## Task details
Working through the lines below, return each one that holds "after".

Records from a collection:

────────────────

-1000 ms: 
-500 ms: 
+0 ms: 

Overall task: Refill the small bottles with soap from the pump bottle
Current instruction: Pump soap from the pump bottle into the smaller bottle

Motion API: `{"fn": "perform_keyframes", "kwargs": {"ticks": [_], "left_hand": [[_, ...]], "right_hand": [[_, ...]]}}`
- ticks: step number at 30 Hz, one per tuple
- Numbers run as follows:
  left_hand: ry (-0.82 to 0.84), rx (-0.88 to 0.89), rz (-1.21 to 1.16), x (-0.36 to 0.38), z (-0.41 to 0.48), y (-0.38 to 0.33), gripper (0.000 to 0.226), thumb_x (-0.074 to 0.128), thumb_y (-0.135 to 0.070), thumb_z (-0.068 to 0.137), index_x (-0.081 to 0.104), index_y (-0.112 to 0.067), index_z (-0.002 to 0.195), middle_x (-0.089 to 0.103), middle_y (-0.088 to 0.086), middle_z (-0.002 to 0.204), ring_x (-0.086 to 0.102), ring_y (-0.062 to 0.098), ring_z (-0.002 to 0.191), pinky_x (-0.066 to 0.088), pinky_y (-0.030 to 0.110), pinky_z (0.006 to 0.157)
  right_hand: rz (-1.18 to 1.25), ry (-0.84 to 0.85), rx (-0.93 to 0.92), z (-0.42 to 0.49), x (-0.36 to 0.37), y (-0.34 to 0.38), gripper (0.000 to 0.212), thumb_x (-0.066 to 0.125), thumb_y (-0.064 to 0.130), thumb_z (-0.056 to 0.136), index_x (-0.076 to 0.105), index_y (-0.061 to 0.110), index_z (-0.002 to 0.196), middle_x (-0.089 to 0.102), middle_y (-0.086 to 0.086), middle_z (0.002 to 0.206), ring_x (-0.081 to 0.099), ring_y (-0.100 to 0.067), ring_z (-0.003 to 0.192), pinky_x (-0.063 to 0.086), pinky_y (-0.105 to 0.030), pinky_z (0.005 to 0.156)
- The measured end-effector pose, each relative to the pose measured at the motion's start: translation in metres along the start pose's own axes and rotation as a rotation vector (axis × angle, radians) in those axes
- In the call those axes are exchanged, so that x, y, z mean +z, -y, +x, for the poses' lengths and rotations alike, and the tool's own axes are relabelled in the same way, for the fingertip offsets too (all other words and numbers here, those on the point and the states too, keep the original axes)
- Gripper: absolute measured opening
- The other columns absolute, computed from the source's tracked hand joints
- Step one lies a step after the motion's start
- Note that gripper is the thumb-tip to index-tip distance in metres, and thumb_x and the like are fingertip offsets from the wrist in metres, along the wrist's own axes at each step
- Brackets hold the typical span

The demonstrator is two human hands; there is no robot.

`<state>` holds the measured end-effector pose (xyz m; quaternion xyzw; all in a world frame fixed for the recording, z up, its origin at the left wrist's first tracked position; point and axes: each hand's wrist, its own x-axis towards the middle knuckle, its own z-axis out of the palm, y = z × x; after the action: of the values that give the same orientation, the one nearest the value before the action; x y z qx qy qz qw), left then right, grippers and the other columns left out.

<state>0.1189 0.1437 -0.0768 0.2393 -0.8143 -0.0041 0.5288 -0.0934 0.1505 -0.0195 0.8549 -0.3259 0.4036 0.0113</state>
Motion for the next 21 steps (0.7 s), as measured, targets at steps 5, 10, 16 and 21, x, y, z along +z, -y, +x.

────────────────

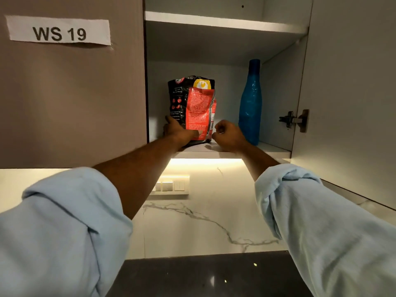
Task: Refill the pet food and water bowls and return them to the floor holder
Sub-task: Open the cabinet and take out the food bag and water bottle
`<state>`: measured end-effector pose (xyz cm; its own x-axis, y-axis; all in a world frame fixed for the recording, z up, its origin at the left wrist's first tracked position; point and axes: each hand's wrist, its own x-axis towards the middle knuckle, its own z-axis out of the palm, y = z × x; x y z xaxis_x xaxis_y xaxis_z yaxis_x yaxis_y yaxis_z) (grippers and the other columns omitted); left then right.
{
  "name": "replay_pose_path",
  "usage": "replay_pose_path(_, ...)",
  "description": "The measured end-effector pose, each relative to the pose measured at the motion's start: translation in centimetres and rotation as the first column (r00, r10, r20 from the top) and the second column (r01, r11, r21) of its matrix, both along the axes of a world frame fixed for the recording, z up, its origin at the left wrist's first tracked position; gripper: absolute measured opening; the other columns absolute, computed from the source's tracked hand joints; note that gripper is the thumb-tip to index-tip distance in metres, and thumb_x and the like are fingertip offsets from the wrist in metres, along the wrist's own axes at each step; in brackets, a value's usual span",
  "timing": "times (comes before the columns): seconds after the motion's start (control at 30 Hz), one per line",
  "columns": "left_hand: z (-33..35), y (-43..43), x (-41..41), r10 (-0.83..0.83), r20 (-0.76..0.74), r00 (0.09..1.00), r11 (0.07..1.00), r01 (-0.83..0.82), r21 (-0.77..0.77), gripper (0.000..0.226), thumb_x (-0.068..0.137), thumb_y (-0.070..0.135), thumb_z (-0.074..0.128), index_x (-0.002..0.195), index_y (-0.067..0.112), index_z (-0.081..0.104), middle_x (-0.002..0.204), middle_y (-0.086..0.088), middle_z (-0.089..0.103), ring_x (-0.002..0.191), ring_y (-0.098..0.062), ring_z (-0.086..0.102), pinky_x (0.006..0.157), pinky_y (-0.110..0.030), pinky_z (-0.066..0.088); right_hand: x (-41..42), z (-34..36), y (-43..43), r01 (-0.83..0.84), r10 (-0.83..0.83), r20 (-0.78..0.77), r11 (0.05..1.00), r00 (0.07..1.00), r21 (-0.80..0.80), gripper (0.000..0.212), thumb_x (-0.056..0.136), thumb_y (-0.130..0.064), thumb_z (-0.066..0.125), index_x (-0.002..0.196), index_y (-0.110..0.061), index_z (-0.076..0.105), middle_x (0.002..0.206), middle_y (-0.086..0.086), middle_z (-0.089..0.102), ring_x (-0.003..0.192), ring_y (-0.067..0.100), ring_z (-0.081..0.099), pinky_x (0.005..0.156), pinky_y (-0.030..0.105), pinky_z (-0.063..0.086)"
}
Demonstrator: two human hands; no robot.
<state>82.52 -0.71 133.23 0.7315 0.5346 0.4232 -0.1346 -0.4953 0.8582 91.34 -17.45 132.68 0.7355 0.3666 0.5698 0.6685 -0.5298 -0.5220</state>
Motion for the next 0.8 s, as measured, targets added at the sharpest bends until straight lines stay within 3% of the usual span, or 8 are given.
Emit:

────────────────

## Result
- Step one lies a step after the motion's start
`<state>` holds the measured end-effector pose (xyz m; quaternion xyzw; all in a world frame fixed for the recording, z up, its origin at the left wrist's first tracked position; point and axes: each hand's wrist, its own x-axis towards the middle knuckle, its own z-axis out of the palm, y = z × x; after the action: of the values that give the same orientation, the one nearest the value before the action; x y z qx qy qz qw), left then right, grippers and the other columns left out.
  "timing": "times (comes before the columns): seconds after the motion's start (control at 30 Hz), one per line",

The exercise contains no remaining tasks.